Krisenstimmung bei den Tafeln in der Region: mehr Bedürftige aber weniger Spenden

Bei der Kulmbacher Tafel gehen seit Wochen weniger Lebensmittelspenden ein. Gleichzeitig ist die Zahl der Bedürftigen deutlich gestiegen. Von unter hundert Bedarfsgemeinschaften auf deutlich über 200, erklärt die Chefin der Kulmbacher Tafel heute (Mo) dem Nordbayerischen Kurier.
Zu den Bedürftigen aus dem eigenen Land kommen Flüchtlinge und die Zuweisungen aus dem Ankerzentrum in Bamberg. Da müsse das Tafelteam erfinderisch werden, um allen etwas geben zu können.
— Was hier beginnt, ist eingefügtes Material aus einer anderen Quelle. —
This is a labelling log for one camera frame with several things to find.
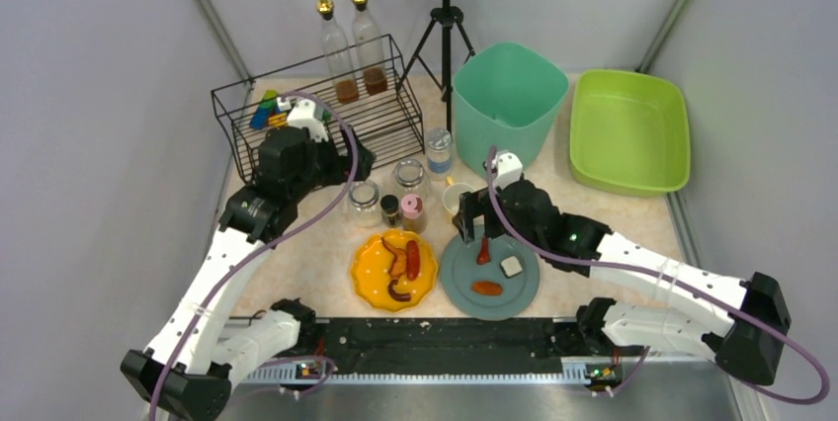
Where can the grey-blue plate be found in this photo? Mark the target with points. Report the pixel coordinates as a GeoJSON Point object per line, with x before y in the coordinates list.
{"type": "Point", "coordinates": [458, 271]}

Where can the black wire rack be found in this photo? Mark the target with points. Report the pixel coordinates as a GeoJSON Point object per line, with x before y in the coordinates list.
{"type": "Point", "coordinates": [389, 123]}

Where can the blue label jar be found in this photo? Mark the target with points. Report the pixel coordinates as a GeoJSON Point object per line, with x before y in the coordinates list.
{"type": "Point", "coordinates": [439, 144]}

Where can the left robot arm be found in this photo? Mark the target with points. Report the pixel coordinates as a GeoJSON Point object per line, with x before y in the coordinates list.
{"type": "Point", "coordinates": [229, 261]}

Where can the white tofu cube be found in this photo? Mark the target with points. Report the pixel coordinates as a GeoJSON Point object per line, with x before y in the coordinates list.
{"type": "Point", "coordinates": [511, 267]}

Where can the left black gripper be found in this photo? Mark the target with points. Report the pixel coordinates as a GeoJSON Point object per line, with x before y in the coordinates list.
{"type": "Point", "coordinates": [357, 160]}

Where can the colourful toy blocks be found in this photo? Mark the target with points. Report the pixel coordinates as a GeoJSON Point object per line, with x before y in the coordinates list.
{"type": "Point", "coordinates": [271, 112]}

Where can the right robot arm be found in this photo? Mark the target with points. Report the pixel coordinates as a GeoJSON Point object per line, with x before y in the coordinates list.
{"type": "Point", "coordinates": [740, 324]}

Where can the teal plastic bin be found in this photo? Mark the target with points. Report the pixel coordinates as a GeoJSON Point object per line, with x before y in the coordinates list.
{"type": "Point", "coordinates": [507, 96]}

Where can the large clear glass jar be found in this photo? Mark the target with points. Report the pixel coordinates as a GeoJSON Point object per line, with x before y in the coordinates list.
{"type": "Point", "coordinates": [409, 177]}

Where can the orange fried piece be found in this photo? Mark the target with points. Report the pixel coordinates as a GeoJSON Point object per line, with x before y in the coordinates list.
{"type": "Point", "coordinates": [487, 288]}

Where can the oil bottle gold cap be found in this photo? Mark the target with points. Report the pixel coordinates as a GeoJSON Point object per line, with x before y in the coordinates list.
{"type": "Point", "coordinates": [369, 48]}
{"type": "Point", "coordinates": [335, 45]}

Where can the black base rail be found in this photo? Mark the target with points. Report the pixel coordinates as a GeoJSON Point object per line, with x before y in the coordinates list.
{"type": "Point", "coordinates": [443, 350]}

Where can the green plastic tub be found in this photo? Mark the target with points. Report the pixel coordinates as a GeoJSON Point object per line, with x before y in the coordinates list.
{"type": "Point", "coordinates": [629, 134]}

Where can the pink lid spice jar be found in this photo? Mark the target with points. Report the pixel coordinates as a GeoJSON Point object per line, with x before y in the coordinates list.
{"type": "Point", "coordinates": [413, 215]}

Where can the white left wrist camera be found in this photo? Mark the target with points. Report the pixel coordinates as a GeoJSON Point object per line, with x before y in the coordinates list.
{"type": "Point", "coordinates": [304, 113]}

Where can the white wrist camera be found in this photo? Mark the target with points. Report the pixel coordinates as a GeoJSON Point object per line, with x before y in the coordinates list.
{"type": "Point", "coordinates": [507, 169]}
{"type": "Point", "coordinates": [304, 113]}

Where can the cream yellow mug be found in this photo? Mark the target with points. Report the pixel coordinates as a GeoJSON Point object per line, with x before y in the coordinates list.
{"type": "Point", "coordinates": [452, 193]}

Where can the yellow scalloped plate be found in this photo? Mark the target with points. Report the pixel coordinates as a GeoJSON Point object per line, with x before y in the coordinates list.
{"type": "Point", "coordinates": [369, 271]}

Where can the black lid spice jar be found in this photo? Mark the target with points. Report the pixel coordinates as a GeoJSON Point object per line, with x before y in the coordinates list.
{"type": "Point", "coordinates": [390, 210]}

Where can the black tripod stand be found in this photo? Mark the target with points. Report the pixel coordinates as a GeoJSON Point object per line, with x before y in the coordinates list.
{"type": "Point", "coordinates": [448, 18]}

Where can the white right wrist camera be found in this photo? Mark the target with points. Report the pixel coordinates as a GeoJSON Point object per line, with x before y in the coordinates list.
{"type": "Point", "coordinates": [507, 169]}

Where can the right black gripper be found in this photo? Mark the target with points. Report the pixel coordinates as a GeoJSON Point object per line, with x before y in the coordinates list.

Statt fünf oder sechs Joghurts pro Tüte sind es jetzt nur noch zwei oder drei, so Höhn. Auch das Brot sei knapp geworden, weil viele Bäcker weniger backen und die Läden wegen der Energiepreise nicht mehr so lange offen sind. Außerdem verkaufen viele Geschäfte ihre Produkte inzwischen kurz vor dem Ablaufdatum zu deutlich günstigeren Preisen – diese Waren sind laut Höhn vorher an die Tafel gegangen. Die Kulmbacher Tafelchefin macht sich Sorgen, sie meint, einige Tafeln werden diese Krise und den kommenden Winter nicht überstehen.